[Problem details]
Pictures stay out; everything else in the records below is copied exactly.
::::::::::
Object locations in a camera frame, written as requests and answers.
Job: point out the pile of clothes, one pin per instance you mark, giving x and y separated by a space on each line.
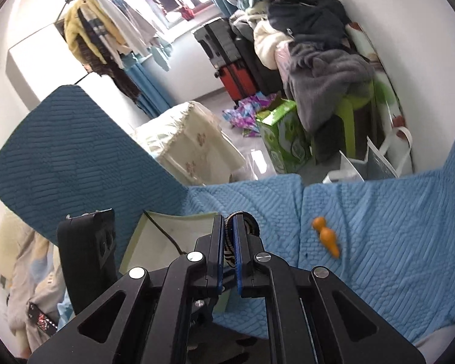
311 38

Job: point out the white tote bag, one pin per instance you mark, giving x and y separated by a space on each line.
379 163

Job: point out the fruit print board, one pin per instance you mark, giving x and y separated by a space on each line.
386 94

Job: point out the row of hanging clothes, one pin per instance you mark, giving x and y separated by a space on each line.
110 38

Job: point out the orange wooden gourd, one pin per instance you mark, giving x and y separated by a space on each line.
328 239

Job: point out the black studded belt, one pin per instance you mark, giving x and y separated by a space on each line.
41 316

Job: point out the cabinet with cream cloth cover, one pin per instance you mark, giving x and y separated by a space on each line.
189 144

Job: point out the grey-green cardboard box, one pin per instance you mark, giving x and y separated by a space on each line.
155 246

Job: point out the black ribbed suitcase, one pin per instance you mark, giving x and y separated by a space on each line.
216 43

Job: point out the red suitcase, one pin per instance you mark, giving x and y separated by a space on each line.
239 83

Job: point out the green plastic stool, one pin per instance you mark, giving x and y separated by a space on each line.
349 110

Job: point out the light blue cloth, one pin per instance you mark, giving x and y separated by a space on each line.
65 307

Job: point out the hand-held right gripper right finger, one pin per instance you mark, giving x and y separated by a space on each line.
238 258

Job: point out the colourful crumpled cloth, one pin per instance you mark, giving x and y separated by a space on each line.
250 115

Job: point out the red hanging object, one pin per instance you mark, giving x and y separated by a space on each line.
184 5

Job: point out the green printed carton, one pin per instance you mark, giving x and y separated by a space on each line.
284 140

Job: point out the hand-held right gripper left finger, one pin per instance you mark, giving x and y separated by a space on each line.
217 258

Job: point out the dark smooth suitcase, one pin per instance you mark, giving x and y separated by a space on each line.
256 64

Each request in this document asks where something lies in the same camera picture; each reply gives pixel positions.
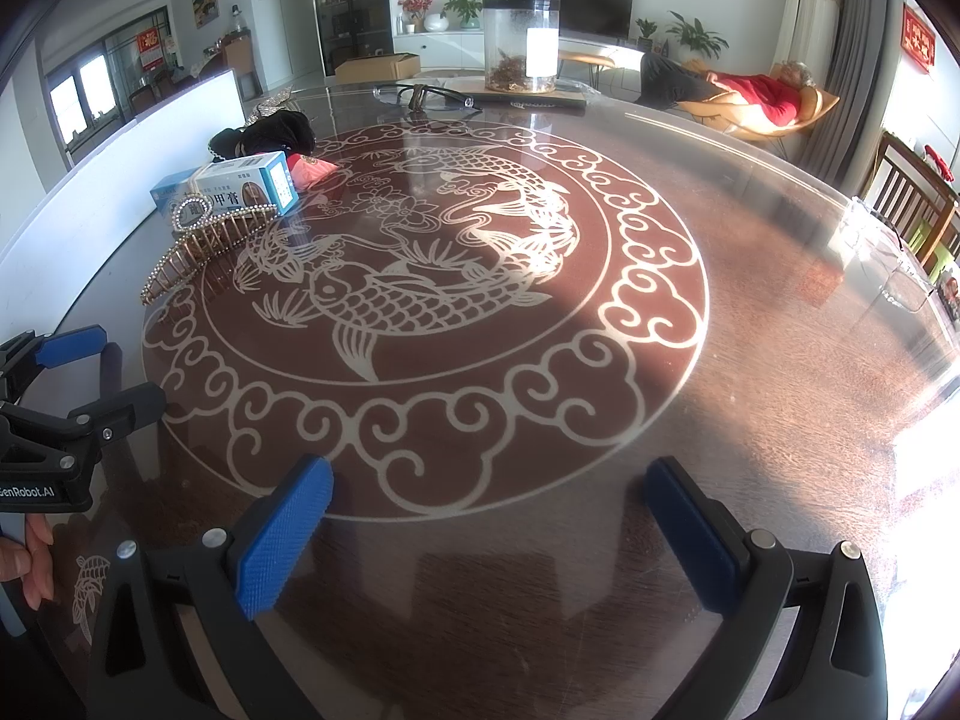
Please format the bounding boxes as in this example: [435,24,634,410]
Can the gold pearl hair comb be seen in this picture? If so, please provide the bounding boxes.
[141,193,282,308]

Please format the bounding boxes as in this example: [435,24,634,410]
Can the dark glass display cabinet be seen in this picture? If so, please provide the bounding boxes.
[309,0,395,76]

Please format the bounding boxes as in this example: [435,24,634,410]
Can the red cloth pouch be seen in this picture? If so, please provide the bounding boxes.
[289,154,340,190]

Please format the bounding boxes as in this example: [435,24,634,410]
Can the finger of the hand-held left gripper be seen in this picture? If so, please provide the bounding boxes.
[71,382,167,458]
[0,325,111,402]

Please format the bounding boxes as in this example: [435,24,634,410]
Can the person's left hand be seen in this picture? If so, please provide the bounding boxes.
[0,514,57,612]

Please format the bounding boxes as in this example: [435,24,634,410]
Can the glass balcony door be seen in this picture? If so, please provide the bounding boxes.
[45,7,173,166]

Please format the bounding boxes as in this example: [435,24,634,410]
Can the large leafy potted plant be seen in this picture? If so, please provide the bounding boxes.
[666,11,730,57]

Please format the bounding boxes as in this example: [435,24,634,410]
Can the wooden lounge chair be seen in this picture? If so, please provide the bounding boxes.
[675,86,841,143]

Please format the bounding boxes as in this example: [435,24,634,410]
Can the blue white medicine box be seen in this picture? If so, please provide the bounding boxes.
[150,151,301,222]

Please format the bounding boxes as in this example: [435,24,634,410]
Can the patterned glass desktop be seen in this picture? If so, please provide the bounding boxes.
[0,79,960,720]

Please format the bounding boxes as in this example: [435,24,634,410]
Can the silver rhinestone bow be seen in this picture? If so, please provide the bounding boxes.
[247,88,297,121]

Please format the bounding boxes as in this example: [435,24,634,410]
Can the red wall hanging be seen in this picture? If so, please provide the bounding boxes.
[902,4,937,74]

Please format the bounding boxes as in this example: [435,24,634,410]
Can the wooden sideboard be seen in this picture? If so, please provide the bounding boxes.
[199,34,260,98]

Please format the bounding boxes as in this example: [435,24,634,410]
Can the wooden stool metal legs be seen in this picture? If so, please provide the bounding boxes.
[559,49,623,87]

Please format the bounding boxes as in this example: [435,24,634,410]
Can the covered standing air conditioner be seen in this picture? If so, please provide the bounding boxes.
[772,0,845,83]

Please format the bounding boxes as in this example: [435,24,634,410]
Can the clear jar black lid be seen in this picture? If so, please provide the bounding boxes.
[481,0,562,93]

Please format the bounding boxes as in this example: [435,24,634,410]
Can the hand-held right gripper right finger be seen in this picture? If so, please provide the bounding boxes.
[645,456,901,720]

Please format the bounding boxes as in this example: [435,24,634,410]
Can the red flower arrangement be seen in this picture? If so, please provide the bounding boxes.
[397,0,440,35]

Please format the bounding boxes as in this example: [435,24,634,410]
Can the black television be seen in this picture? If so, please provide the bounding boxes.
[508,0,635,42]

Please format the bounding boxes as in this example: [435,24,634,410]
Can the grey curtain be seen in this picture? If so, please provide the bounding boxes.
[814,0,912,188]

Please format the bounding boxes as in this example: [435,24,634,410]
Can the cardboard box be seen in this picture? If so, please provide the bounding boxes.
[334,52,422,85]

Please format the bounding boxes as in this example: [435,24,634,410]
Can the white television cabinet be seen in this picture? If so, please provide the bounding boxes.
[394,30,661,72]

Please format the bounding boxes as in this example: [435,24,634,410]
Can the black velvet bow pearl trim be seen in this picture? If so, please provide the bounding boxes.
[208,109,317,162]

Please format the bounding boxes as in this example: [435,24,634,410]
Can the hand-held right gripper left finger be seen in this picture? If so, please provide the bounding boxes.
[86,454,335,720]

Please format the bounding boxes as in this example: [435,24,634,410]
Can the white foam board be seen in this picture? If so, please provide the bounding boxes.
[0,66,245,278]

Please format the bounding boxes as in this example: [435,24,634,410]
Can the wooden dining chair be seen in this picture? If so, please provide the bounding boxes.
[862,131,960,271]

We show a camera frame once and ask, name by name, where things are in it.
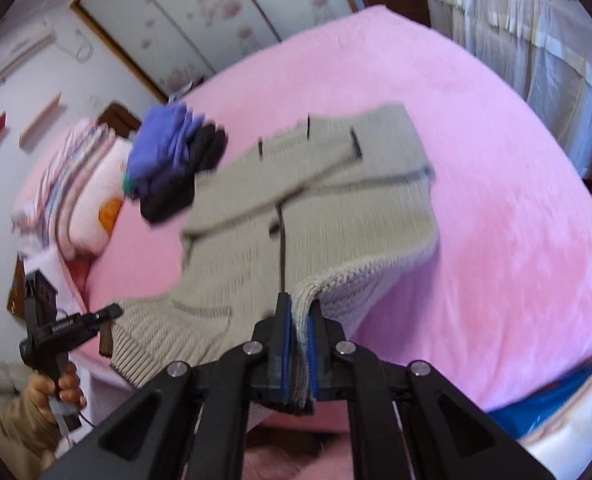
::::::::::
[Written answer]
Object locations in a camera frame, written as requests and answers.
Job: point out the pile of clothes, one pin per instance you mark, giving x and y separated by a space on each line.
311 38

Job: point out the white tote bag, one pin per instance you mark, giving x and y separated by a space on each line.
379 163

Job: point out the fruit print board, one pin per instance you mark, giving x and y separated by a space on each line.
386 94

Job: point out the row of hanging clothes, one pin per instance you mark, giving x and y separated by a space on each line.
110 38

Job: point out the orange wooden gourd, one pin per instance you mark, giving x and y separated by a space on each line.
328 239

Job: point out the black studded belt, one pin per instance you mark, giving x and y separated by a space on each line.
41 316

Job: point out the cabinet with cream cloth cover, one pin per instance you mark, giving x and y separated by a space on each line.
189 144

Job: point out the grey-green cardboard box, one pin per instance you mark, giving x and y separated by a space on each line.
155 246

Job: point out the black ribbed suitcase, one pin per instance you mark, giving x and y separated by a space on each line.
216 43

Job: point out the red suitcase, one pin per instance you mark, giving x and y separated by a space on each line.
239 83

Job: point out the green plastic stool, one pin per instance you mark, giving x and y separated by a space on each line.
349 110

Job: point out the light blue cloth, one pin per instance you mark, giving x and y separated by a space on each line.
65 307

Job: point out the hand-held right gripper right finger, one pin per instance you mark, giving x and y separated by a space on each line.
238 258

Job: point out the colourful crumpled cloth, one pin per instance you mark, giving x and y separated by a space on each line.
250 115

Job: point out the red hanging object, one pin per instance you mark, giving x and y separated by a space on each line.
184 5

Job: point out the green printed carton, one pin per instance you mark, giving x and y separated by a space on each line.
284 140

Job: point out the hand-held right gripper left finger, one pin per instance you mark, giving x and y separated by a space on each line.
217 258

Job: point out the dark smooth suitcase, one pin per instance you mark, giving x and y separated by a space on each line.
256 64

Each request in this document asks where something lies in the same camera picture; each reply gives pixel positions.
Please format the bounding boxes as in this example: [435,24,634,410]
Can the gold pearl hair comb be seen in this picture? If so, please provide the bounding boxes.
[141,193,282,308]

Please format the bounding boxes as in this example: [435,24,634,410]
Can the dark glass display cabinet be seen in this picture? If so, please provide the bounding boxes.
[309,0,395,76]

Please format the bounding boxes as in this example: [435,24,634,410]
Can the red cloth pouch be seen in this picture? If so, please provide the bounding boxes.
[289,154,340,190]

Please format the bounding boxes as in this example: [435,24,634,410]
Can the finger of the hand-held left gripper be seen in this picture? If so, please provide the bounding boxes.
[71,382,167,458]
[0,325,111,402]

Please format the bounding boxes as in this example: [435,24,634,410]
Can the person's left hand be seen in this picture? If so, please provide the bounding boxes.
[0,514,57,612]

Please format the bounding boxes as in this example: [435,24,634,410]
Can the glass balcony door be seen in this picture? If so, please provide the bounding boxes.
[45,7,173,166]

Please format the bounding boxes as in this example: [435,24,634,410]
Can the large leafy potted plant be seen in this picture? If so, please provide the bounding boxes.
[666,11,730,57]

Please format the bounding boxes as in this example: [435,24,634,410]
Can the wooden lounge chair be seen in this picture? If so, please provide the bounding boxes.
[675,86,841,143]

Please format the bounding boxes as in this example: [435,24,634,410]
Can the blue white medicine box be seen in this picture? If so, please provide the bounding boxes.
[150,151,301,222]

Please format the bounding boxes as in this example: [435,24,634,410]
Can the patterned glass desktop be seen in this picture? If so, please provide the bounding boxes.
[0,79,960,720]

Please format the bounding boxes as in this example: [435,24,634,410]
Can the silver rhinestone bow be seen in this picture? If so, please provide the bounding boxes.
[247,88,297,121]

Please format the bounding boxes as in this example: [435,24,634,410]
Can the red wall hanging be seen in this picture? If so, please provide the bounding boxes.
[902,4,937,74]

Please format the bounding boxes as in this example: [435,24,634,410]
Can the wooden sideboard be seen in this picture? If so, please provide the bounding boxes.
[199,34,260,98]

Please format the bounding boxes as in this example: [435,24,634,410]
Can the wooden stool metal legs be seen in this picture? If so, please provide the bounding boxes.
[559,49,623,87]

Please format the bounding boxes as in this example: [435,24,634,410]
Can the covered standing air conditioner be seen in this picture? If so, please provide the bounding boxes.
[772,0,845,83]

Please format the bounding boxes as in this example: [435,24,634,410]
Can the clear jar black lid be seen in this picture? If so, please provide the bounding boxes.
[481,0,562,93]

Please format the bounding boxes as in this example: [435,24,634,410]
Can the hand-held right gripper right finger be seen in this picture? If so, please provide the bounding boxes.
[645,456,901,720]

Please format the bounding boxes as in this example: [435,24,634,410]
Can the red flower arrangement be seen in this picture? If so, please provide the bounding boxes.
[397,0,440,35]

Please format the bounding boxes as in this example: [435,24,634,410]
Can the black television be seen in this picture? If so, please provide the bounding boxes.
[508,0,635,42]

Please format the bounding boxes as in this example: [435,24,634,410]
Can the grey curtain be seen in this picture? If so, please provide the bounding boxes.
[814,0,912,188]

Please format the bounding boxes as in this example: [435,24,634,410]
Can the cardboard box be seen in this picture? If so, please provide the bounding boxes.
[334,52,422,85]

Please format the bounding boxes as in this example: [435,24,634,410]
Can the white television cabinet be seen in this picture? If so, please provide the bounding boxes.
[394,30,661,72]

Please format the bounding boxes as in this example: [435,24,634,410]
Can the black velvet bow pearl trim be seen in this picture? If so, please provide the bounding boxes.
[208,109,317,162]

Please format the bounding boxes as in this example: [435,24,634,410]
Can the hand-held right gripper left finger be seen in this picture? If so, please provide the bounding boxes.
[86,454,335,720]

Please format the bounding boxes as in this example: [435,24,634,410]
Can the white foam board be seen in this picture? If so, please provide the bounding boxes.
[0,66,245,278]

Please format the bounding boxes as in this example: [435,24,634,410]
Can the wooden dining chair be seen in this picture? If so, please provide the bounding boxes.
[862,131,960,271]

We show a camera frame once and ask, name by name, where things are in it.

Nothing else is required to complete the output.